Elgin schools officials Monday night approved the curriculum and resources for implementing full-day kindergarten districtwide this fall, with some dissension.

The Elgin Area School District U-46 school board voted 5-2 in favor of the proposal.


So far, more than 2,000 students have registered for kindergarten this fall -- a majority opting for the full-day kindergarten option.

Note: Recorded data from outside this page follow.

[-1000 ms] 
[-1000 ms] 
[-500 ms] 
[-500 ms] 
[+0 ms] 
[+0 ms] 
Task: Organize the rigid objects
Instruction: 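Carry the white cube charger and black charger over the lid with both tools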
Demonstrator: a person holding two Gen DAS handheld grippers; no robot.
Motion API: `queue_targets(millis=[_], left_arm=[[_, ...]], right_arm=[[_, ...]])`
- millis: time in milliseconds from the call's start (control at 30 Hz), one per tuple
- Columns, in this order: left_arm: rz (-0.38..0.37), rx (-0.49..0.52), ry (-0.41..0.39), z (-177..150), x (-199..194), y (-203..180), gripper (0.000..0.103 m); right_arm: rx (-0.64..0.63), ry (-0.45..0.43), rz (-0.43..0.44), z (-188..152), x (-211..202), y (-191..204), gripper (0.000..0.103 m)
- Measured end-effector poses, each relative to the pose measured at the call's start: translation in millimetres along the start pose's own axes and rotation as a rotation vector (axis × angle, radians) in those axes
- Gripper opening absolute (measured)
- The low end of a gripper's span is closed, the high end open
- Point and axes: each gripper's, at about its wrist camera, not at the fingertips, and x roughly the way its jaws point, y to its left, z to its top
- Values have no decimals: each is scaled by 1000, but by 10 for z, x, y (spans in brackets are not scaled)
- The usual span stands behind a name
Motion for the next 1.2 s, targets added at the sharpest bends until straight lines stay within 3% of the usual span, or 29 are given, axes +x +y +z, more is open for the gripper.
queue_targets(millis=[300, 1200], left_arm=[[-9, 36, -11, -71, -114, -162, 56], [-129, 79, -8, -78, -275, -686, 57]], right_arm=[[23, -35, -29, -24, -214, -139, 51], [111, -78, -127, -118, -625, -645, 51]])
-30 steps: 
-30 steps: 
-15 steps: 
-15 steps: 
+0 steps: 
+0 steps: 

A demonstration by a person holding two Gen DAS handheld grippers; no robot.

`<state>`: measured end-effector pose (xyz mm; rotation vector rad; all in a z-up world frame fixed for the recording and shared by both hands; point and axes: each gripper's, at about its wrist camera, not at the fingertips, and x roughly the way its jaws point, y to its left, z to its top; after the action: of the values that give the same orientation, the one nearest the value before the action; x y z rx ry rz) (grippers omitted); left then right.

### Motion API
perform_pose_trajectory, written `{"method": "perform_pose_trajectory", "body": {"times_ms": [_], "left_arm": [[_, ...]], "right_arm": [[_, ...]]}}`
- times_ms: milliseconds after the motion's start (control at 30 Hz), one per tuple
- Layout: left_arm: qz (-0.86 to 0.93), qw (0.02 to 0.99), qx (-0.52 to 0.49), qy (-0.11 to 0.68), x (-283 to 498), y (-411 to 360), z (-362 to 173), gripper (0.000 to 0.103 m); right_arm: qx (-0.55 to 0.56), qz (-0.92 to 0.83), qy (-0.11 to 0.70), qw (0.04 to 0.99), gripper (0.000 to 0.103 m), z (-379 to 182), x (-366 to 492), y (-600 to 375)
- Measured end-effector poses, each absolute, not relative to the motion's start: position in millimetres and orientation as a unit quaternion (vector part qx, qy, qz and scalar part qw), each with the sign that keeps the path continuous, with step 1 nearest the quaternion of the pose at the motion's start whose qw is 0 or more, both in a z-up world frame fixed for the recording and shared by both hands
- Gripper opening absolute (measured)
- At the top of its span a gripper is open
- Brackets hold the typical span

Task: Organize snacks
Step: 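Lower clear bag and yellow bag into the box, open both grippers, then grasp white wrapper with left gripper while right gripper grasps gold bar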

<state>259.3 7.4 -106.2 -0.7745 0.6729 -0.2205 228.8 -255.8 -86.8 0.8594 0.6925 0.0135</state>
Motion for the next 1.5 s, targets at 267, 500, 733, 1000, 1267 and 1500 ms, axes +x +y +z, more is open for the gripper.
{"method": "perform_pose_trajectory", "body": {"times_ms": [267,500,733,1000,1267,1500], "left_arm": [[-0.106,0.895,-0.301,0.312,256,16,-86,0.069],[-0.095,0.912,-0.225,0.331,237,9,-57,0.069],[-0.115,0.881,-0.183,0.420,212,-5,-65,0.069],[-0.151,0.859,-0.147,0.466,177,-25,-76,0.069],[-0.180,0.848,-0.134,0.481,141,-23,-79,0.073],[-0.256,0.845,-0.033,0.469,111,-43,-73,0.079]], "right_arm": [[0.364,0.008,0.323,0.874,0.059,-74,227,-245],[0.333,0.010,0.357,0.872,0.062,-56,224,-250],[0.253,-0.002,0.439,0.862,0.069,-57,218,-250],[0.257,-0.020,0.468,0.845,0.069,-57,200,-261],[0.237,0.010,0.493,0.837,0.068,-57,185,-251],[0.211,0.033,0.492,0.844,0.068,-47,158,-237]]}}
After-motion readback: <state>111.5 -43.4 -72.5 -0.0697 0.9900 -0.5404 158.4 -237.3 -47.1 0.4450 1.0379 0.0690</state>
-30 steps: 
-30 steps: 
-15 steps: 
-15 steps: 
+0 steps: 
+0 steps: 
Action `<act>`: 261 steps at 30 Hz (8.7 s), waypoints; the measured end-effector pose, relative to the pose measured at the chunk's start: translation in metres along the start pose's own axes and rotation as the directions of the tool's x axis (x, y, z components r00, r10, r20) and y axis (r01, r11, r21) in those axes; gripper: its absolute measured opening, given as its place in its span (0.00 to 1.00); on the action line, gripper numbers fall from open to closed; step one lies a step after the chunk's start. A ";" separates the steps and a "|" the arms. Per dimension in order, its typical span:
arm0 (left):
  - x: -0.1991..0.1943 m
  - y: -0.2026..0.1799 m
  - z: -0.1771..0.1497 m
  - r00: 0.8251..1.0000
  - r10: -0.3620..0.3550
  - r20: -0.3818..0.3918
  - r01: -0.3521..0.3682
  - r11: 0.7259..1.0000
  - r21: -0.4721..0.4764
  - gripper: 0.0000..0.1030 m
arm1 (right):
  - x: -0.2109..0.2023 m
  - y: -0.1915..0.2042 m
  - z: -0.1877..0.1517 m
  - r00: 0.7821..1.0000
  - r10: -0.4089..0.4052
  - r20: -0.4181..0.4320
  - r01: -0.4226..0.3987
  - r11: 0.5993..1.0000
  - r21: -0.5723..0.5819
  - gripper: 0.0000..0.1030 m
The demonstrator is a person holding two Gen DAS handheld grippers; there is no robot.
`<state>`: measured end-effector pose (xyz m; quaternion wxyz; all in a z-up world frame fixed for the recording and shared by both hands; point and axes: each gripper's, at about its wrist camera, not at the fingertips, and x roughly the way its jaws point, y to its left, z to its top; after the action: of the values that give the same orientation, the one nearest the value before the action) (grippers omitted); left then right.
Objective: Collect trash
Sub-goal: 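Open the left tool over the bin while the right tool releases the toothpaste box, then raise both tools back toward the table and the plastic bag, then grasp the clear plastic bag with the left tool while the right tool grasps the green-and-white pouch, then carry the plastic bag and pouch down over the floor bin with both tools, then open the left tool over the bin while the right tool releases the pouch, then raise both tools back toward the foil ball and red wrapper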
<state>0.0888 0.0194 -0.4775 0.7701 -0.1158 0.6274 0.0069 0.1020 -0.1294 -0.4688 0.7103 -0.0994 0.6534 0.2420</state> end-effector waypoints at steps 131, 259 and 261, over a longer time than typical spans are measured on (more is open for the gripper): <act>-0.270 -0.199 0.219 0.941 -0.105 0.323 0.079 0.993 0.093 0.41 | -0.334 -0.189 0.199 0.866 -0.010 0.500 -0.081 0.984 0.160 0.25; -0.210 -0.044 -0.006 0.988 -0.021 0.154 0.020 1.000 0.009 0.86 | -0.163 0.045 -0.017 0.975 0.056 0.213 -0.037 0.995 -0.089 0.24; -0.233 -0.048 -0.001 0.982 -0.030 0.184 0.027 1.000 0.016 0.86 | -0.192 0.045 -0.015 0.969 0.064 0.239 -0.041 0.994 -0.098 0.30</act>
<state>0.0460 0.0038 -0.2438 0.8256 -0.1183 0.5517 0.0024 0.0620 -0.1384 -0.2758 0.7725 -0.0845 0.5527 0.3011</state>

The total cost of full-day kindergarten rollout is estimated at roughly $4 million in the first year. That includes adding 30 full-time classroom teaching positions, eight full-time physical education teachers, and a noon hour supervisor ­-- a cost of $2.25 million, $600,000 and $187,200, respectively -- for the district's 40 elementary schools. Training for teachers, furniture and equipment, and instructional materials make up the remainder. Student enrollment fees would be $96 yearly per student.

U-46 typically has roughly 2,600 kindergartners enrolled yearly in half-day kindergarten classes, offered in morning and afternoon shifts. Tuition-based, full-day kindergarten classes also have been available on a voluntary basis at various sites for three years.

The two board members who voted against it oppose offering full-day kindergarten districtwide and believe its benefits are not proven.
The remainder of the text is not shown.